The Mistake Most Nashville Healthcare IT Directors Make

Waiting until a lease expires or a HIPAA audit looms to build a disposal program. By then, you are scrambling for certified vendors, negotiating rates under pressure, and creating documentation gaps that auditors notice immediately. Healthcare IT managers face HIPAA 45 CFR §164.312 requirements year-round. This guide helps Davidson County organizations build a proactive ITAD program before a breach or audit forces the issue.

What Are Nashville Healthcare's HIPAA Compliance Requirements for IT Disposal?

Under HIPAA 45 CFR §164.312, covered entities must protect electronic PHI through end of life, with OCR penalties reaching $1.9 million per violation category annually. According to HIPAA Journal, 742 large healthcare data breaches were reported to OCR in 2024, the third consecutive year exceeding 700. Nashville organizations cannot treat disposal documentation as optional.

Tennessee's Identity Theft Deterrence Act (T.C.A. § 47-18-2107) adds state-level breach notification within 45 days, triggering dual reporting to both OCR and the Tennessee Attorney General whenever a disposal-related incident occurs at a covered entity in Nashville or Davidson County.

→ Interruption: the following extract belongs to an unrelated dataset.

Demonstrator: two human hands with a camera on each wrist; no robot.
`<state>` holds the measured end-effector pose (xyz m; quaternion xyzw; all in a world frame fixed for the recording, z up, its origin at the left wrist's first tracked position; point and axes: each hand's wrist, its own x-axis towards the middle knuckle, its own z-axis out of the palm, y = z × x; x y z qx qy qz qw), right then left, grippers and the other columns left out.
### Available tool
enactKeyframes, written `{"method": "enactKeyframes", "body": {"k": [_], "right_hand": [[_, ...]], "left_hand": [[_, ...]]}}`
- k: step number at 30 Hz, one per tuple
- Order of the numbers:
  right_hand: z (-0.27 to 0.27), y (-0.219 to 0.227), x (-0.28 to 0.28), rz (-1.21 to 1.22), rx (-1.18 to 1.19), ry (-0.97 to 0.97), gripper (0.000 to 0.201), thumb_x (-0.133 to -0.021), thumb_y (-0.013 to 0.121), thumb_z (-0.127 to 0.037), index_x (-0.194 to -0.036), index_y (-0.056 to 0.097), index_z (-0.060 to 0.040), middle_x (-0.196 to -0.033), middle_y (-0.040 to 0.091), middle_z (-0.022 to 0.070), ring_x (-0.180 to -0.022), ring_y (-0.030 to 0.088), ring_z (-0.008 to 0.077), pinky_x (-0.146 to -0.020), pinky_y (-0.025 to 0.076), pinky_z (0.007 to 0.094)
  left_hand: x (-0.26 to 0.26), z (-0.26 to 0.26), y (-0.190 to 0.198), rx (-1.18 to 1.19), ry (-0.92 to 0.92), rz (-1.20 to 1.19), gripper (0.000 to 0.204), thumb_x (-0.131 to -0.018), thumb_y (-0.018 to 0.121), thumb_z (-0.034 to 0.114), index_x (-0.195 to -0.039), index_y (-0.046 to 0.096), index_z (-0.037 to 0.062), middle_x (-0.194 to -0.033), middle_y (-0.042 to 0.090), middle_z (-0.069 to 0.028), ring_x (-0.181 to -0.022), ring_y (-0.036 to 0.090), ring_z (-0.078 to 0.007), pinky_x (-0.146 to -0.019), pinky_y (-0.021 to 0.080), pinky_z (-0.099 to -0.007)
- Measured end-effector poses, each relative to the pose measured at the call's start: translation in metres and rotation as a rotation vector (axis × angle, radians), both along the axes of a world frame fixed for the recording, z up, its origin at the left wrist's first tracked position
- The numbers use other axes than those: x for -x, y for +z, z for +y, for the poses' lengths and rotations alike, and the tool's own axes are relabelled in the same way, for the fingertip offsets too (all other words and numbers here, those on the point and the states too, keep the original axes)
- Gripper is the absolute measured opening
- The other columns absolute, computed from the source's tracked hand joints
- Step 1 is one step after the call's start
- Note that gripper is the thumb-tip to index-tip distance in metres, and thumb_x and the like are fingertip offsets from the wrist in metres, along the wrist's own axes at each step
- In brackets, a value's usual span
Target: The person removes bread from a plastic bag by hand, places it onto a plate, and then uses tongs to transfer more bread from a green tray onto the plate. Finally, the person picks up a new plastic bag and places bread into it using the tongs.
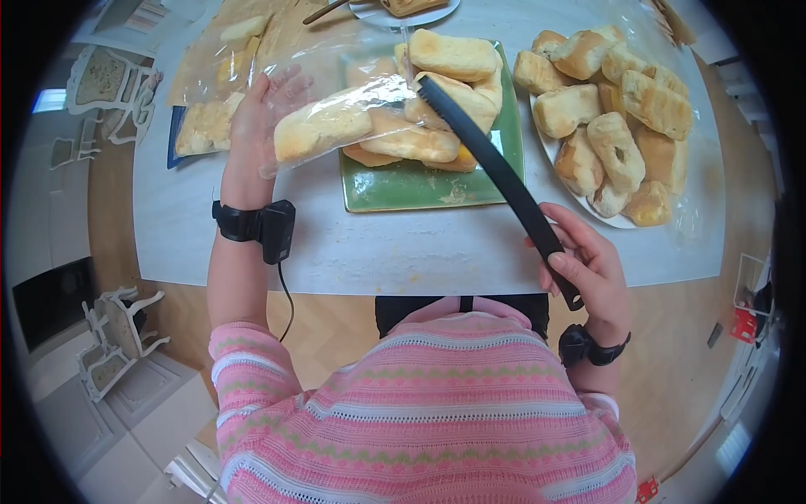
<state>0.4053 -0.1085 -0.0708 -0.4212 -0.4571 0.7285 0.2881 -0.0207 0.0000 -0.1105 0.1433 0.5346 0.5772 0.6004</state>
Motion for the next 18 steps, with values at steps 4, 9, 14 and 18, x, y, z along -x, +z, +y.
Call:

HIPAA Security Rule Requirements for Healthcare IT Disposal

When retiring computers, servers, imaging systems, or mobile devices that stored or processed PHI, federal law mandates a specific disposal framework under 45 CFR §164.310(d)(2). For Nashville's Nashville data destruction needs, these four requirements are non-negotiable:

  • NIST 800-88 Rev. 1 compliant data sanitization. The federal standard for clearing, purging, or destroying electronic media. Software wiping must meet Purge or Destroy level for covered entities. Clear-level wiping alone does not satisfy PHI requirements.
  • Business Associate Agreements before asset transfer. Every ITAD vendor must execute a BAA before assets leave your control. No BAA means a HIPAA violation regardless of the vendor's certifications or process quality.
  • Serialized destruction certificates per device. Generic receipts do not satisfy OCR requirements. Certificates must list manufacturer, model, serial number, destruction method, date, and technician ID for every device individually.
  • Unbroken chain of custody documentation. Tracked from your facility to final destruction with zero gaps in the record, from first pickup request through final certificate issuance.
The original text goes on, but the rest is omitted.